“I don’t know. I like to swim.”
“That’s like bathing.”
“Only you don’t have to fuck around washing.”
“Why do you suppose you like to swim, Quarry?”
“I like the feeling of water on me. All over me.”
“Pass the soap up here.”
“Okay.”
“Quarry.”
“Yeah?”
“You want to hear about the pink Mustang?”
“Sure.”
“It’s kind of personal.”
“I just screwed you, didn’t I? How much more personal can you get?”
“Screws aren’t always personal.”
“Oh?”
“Ours was a pretty personal screw. In twenty years I could tell somebody about that screw. How many screws can you remember well enough to tell about them the next day, even?”
“What about the Mustang?”
“There was this guy in Chicago. I was working as a Bunny in the club there, you know? He saw me in the magazine, the nude pose. He fell in love-at-first-sight with me, he said. He kept coming around the club, bothering me. It was getting me in trouble, almost lost me my job, you’re not supposed to fraternize with the customers, you know. So I agreed to go out with him, if he wouldn’t pester me. I went out with him and I didn’t like him at first. He wasn’t crude or anything, not your preconceived notion of what a gangster would be.. oh, I didn’t mention that, did I? He was a mob person of some kind. I suppose he killed people, or had them killed, but I didn’t think about that. If I’d’ve known for sure, it might’ve bothered me, so I never asked. We went together for a year and six months. He took me all over, Las Vegas, the Bahamas once. Then I found out he had a wife. I was humiliated. Oh, I wasn’t that much of a Iowa hick, I’d dated married men before, but I’d always known. I was with him a year and six months and he never told me, never mentioned it. He was older than he looked, he was fifty maybe and looked forty, and he was married to some old broad who didn’t care if he studded around. When I got upset, upset about his being married, he bought me a present. See, Playboy picks a Playmate of the Year, you know, and that year they gave the winning Playmate a pink Mustang. So he gave me a pink Mustang. He said I was his Playmate of the Year, and I guess I should have been insulted by the implication of that, but I knew how he meant it and it made me cry. He gave me the pink Mustang and told me he’d call me in a week, after I had some time to forgive him. But during that week he died. Or was killed, maybe, I don’t, know. He was found in his garage, door shut, car running, the carbon monoxide killed him, accidentally, on purpose, whatever. What’s it matter? That was seven years ago. I keep the Mustang in top shape. It’s like new. It’s going to kill me when I have to junk it, eventually.”

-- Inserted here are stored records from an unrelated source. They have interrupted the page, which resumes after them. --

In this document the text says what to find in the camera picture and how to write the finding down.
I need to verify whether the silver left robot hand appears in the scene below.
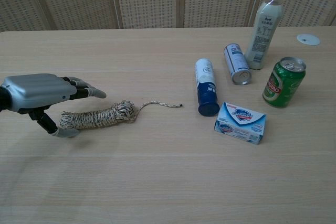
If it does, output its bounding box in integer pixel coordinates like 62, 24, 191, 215
0, 73, 107, 138

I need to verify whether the beige braided rope bundle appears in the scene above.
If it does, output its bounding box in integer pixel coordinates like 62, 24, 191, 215
59, 100, 184, 131

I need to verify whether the blue and white spray can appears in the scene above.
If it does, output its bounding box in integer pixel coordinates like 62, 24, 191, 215
194, 58, 221, 117

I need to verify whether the slim silver drink can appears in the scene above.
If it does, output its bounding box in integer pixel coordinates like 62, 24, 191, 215
223, 43, 253, 86

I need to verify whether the blue white soap box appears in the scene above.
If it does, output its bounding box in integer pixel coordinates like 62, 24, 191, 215
214, 101, 267, 146

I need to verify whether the milky drink plastic bottle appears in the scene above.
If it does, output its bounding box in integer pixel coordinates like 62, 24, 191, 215
244, 0, 286, 70

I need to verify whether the green beer can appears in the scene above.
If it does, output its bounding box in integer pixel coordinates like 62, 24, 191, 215
262, 56, 307, 109

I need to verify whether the round white cable grommet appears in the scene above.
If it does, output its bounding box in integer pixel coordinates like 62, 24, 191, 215
297, 34, 322, 46

“Do you remember the first time you screwed with him?”
“No,” she said, a hint of surprise in her voice. “No, he couldn’t screw for shit.”
She didn’t say anything for a moment and then I realized she was crying. I wanted to help her but didn’t know what to do. I touched her shoulder and that seemed to do the trick.

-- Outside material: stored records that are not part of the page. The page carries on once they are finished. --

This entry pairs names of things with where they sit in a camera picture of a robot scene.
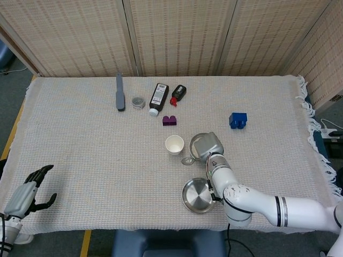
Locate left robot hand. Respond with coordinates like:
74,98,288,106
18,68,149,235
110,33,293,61
4,164,58,218

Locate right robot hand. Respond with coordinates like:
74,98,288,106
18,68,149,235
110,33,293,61
193,131,225,161

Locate white paper cup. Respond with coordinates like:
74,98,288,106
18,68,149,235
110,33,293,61
165,134,185,157

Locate blue toy block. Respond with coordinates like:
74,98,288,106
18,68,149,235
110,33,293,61
228,112,248,130

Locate purple toy block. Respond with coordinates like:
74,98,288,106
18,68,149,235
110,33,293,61
162,115,178,127

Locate steel plate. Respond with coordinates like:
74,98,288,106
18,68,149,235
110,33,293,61
181,177,217,215

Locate small black bottle red cap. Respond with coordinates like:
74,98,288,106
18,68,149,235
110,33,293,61
169,85,188,108

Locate large dark bottle white cap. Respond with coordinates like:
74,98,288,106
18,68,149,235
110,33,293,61
148,83,170,117

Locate small clear plastic jar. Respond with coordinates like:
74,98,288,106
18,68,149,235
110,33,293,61
131,95,147,110

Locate beige woven tablecloth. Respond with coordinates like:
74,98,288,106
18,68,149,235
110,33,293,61
0,74,343,236

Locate grey cleaning brush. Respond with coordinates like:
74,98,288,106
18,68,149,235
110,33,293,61
115,72,126,112

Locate blue padded stool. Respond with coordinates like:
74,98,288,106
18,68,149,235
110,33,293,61
111,229,234,257

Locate white power strip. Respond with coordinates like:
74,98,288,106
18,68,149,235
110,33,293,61
320,119,340,140

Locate bamboo folding screen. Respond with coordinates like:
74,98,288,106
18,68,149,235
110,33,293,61
0,0,343,110

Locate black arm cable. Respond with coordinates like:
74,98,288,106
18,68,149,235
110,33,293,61
207,187,254,257

We were putting our clothes on in the bedroom when I heard something outside that sounded like thunder. I went to the window and drew back the curtain and it was thunder. “I’ll be goddamned,” I said, “the sky’s black. It’s going to rain like a son of a bitch.”
“My windows are down,” she said.
“Mine too.” I crawled into my trousers, zipped up and moved out of the room. “I’ll go out and take care of it.’’
I stepped out the door and the sky rumbled again and I ran to the Mustang, rolled up the windows, ran to the Ford, got my raincoat out of the backseat, rolled up the windows. A few drops of rain streaked my face and just as I got to the door the downpour began. Inside, I threw my raincoat down on the hard straightback chair next to the door and heard a clunk. My automatic was in the pocket. I hoped Peg wouldn’t run across it.
“Does it shock you,” she said, dressed in blue sweater and hotpants again, sitting on the sofa, “that I was a gangster’s woman?”
I laughed.
She smiled, but there was a hint of frown in the smile. “What’s so damn funny?”
“‘I Was a Gangster’s Woman,’” I said. “Sounds like something on the cover of True Confessions.”
She laughed. “That’s me. A real gun moll.”
“His business didn’t seem to bother you.”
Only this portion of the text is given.